Cancer and other genetic diseases stem from faulty gene expression, which is regulated by many factors including micro-RNAs (mRNAs) and primary-mRNAs (p-mRNAs). In the nucleus of every cell, mRNAs are recognized by the Microprocessor complex, which is an enyzme made up of a DROSHA protein and two DGCR8 proteins. Despite the importance of this complex, it has been poorly understood due to the lack of any information on the structures of its proteins. Now, scientists from the Institute for Basic Science have obtained the three-dimensional crystal structure of DROSHA in order to help further understand the elusive Microprocessor complex.

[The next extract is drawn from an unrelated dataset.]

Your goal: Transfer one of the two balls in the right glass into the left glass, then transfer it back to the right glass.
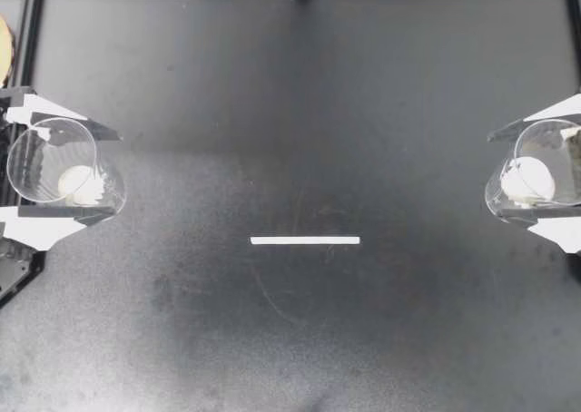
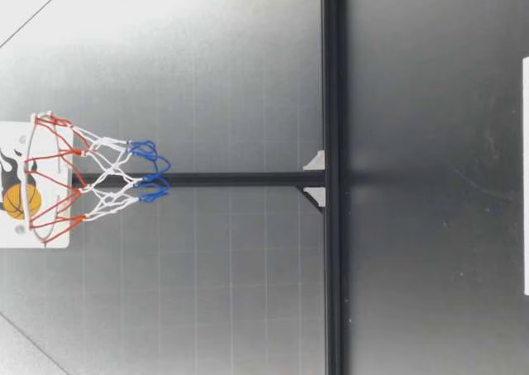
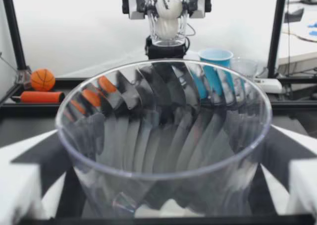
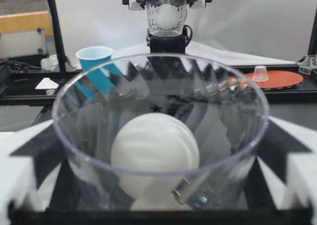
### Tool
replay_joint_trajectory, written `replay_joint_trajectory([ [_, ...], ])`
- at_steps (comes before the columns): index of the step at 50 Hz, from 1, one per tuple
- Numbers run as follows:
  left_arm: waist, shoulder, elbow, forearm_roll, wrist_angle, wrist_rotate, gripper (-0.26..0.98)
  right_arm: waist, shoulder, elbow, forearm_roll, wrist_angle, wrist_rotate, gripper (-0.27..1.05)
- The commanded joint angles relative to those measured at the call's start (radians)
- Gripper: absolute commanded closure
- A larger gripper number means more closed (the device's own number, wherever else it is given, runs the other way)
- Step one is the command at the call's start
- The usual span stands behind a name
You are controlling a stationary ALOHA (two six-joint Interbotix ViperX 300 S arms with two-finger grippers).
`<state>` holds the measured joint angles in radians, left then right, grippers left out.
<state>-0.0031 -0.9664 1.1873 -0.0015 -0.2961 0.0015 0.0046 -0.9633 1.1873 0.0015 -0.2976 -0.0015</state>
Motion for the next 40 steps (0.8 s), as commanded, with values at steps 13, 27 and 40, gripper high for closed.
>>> replay_joint_trajectory([
  [13,-0.006,0.051,0.000,-0.008,-0.006,0.017,0.72,0.002,0.044,-0.025,-0.002,-0.008,0.002,0.71],
  [27,-0.006,0.144,-0.037,-0.006,-0.046,0.026,-0.07,0.002,0.156,-0.112,-0.002,-0.011,-0.011,0.05],
  [40,-0.006,0.166,-0.043,-0.006,-0.066,0.025,-0.05,-0.015,0.235,-0.166,-0.002,-0.038,-0.040,0.10],
])
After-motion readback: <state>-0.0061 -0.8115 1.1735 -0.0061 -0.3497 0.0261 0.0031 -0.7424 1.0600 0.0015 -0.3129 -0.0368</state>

The findings revealed that DROSHA has two DGCR8-binding sites and a unique "bump" in its structure, painting a clear picture of how the Microprocessor is composed. Furthermore, the team was able to determine how DROSHA and DGCR8 interact together in order to determine where p-mRNA is cut and processed in the nucleus.

The scientists also noted that the structure of DROSHA is very similar to the Dicer enzyme, despite the fact that these two enzymes do not work in proximity to each other, leading them to hypothesize that DROSHA might have evolved from a homologue of the Dicer enzyme.

The findings uncover a great deal of information on DROSHA's structure, which is an essential step in further understanding mRNA biogenesis and how these various pieces of the puzzle can malfunction to initiate genetic diseases such as cancer. This knowledge will help scientists create new ways of regulating gene expression and stopping tumor growth.

"In the future, we are planning to solve the structure of pri-miRNA-bound Microprocessor complex," Sung Chul Kwon, who participated in the research, said in a press release.

The findings were published in the Dec. 28 issue of Cell.